Я, признаться, не горяч
но теперь хочу, хоть плачь,
напоследок подбодриться
и попробовать жениться!
 
   И, якобы, однажды я ему сказал (мне тогда было лет пять): «Папака, вот как надо», и спел ему эту высокую ноту; уловив мою манеру, отец, наконец, тоже взял эту трудную ноту уже несколько раз подряд и потом пел всю партию Звездочета, как было написано в клавире, без транспонировки высоких нот.
 
   О мамином втором муже Василии Сергеевиче Севастьянове в моей детской голове сложилось впечатление как о человеке скорее враждебном маме и нашей семье, несмотря на то, что он был отцом некоторых ее детей, как о человеке, от которого можно было ожидать всего самого неожиданного, непредсказуемого, неприятного, о чем я слышал разговоры взрослых, плохо понимая, о чем конкретно идет речь.

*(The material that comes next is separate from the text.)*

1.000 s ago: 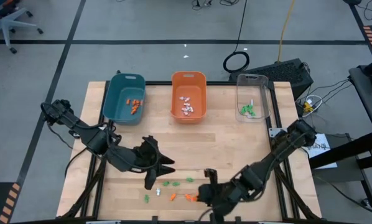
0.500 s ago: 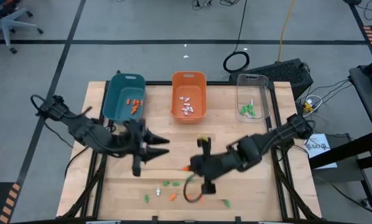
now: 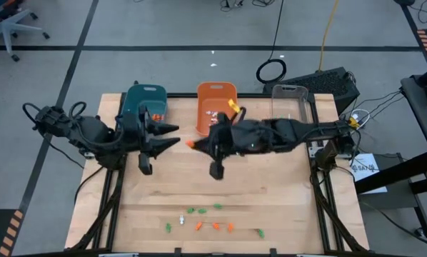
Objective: Sort Halloween decoration
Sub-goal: Put the orange skeleton toy into the blue bin
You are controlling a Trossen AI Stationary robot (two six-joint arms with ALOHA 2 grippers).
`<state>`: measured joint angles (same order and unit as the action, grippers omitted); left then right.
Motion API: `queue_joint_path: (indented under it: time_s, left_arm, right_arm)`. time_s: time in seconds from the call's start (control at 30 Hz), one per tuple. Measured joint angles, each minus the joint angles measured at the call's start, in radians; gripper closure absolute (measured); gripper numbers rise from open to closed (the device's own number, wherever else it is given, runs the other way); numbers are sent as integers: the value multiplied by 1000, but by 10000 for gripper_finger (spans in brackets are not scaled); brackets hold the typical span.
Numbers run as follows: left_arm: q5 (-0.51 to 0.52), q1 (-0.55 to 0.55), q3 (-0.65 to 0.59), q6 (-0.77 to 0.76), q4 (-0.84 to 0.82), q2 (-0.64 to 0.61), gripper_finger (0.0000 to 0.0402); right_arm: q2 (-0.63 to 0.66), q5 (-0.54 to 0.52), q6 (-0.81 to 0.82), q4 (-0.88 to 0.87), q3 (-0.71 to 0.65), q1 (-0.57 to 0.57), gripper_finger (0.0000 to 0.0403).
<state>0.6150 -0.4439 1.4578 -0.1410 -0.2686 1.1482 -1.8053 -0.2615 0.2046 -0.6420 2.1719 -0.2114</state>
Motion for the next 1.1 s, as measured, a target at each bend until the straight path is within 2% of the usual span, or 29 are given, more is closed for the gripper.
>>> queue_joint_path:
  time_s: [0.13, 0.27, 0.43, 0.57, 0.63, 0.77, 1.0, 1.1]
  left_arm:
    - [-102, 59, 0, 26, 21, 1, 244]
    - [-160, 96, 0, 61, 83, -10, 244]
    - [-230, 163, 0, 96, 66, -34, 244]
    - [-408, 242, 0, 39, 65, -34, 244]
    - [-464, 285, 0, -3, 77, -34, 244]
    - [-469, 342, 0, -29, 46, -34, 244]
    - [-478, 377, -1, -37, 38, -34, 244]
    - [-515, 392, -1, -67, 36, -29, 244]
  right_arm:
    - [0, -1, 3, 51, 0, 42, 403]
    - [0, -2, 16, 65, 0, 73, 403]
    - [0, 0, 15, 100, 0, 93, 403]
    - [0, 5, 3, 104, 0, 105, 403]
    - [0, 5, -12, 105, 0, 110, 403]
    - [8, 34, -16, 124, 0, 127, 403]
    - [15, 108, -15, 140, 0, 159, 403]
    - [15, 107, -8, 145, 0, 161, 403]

   Теперь, сопоставляя события давно минувших дней, я думаю, что дело обстояло следующим образом.
   С юристом велись переговоры о бракоразводном процессе мамы с Василием Сергеевичем. Очевидно, он продолжал любить маму, любил детей и был к ним привязан и, возможно, не давал согласия на расторжение брака или ставил какие-то условия, не устраивавшие маму.
   А тут еще так случилось, что мой отец в 1915 году приезжал в Петербург с фронта в краткосрочный отпуск; соскучившись по любимой профессии, по сцене, по театру, он позволил себе спеть в Народном доме какой-то спектакль (скорее всего, это был или «Фауст», или «Евгений Онегин», или «Севильский цирюльник») без упоминания его фамилии в афише спектакля, так как существовал закон, запрещающий офицерам (а отец был прапорщиком) выступать на сцене. Сразу после выступления отец был задержан военным патрулем и увезен в городскую комендатуру на Садовой улице, где был посажен под арест; над ним нависла угроза военного суда, с отправкой в штрафной батальон.
   Кто же мог донести в комендатуру, что прапорщик Балашов С. В. поет в Народном доме спектакль? Подозрение пало на Василия Сергеевича Севастьянова, возможно, решившего свести счеты со счастливым соперником, разлучившим его с любимой женой и матерью его детей. Так ли это было на самом деле, я не знаю…
   После тщательных хлопот отца удалось освободить из-под ареста и от суда, и он уехал на фронт в свою артиллерийскую часть.
   Подозрение же, что донес Василий Сергеевич, так и осталось, поэтому мама опасалась и других враждебных поступков с его стороны. В какой-то мере это оправдалось, когда в 1918 году Василий Сергеевич, без согласия Марии Сергеевны, тайком увез на юг дочь Таисию (Тису), которой было тогда около семи лет.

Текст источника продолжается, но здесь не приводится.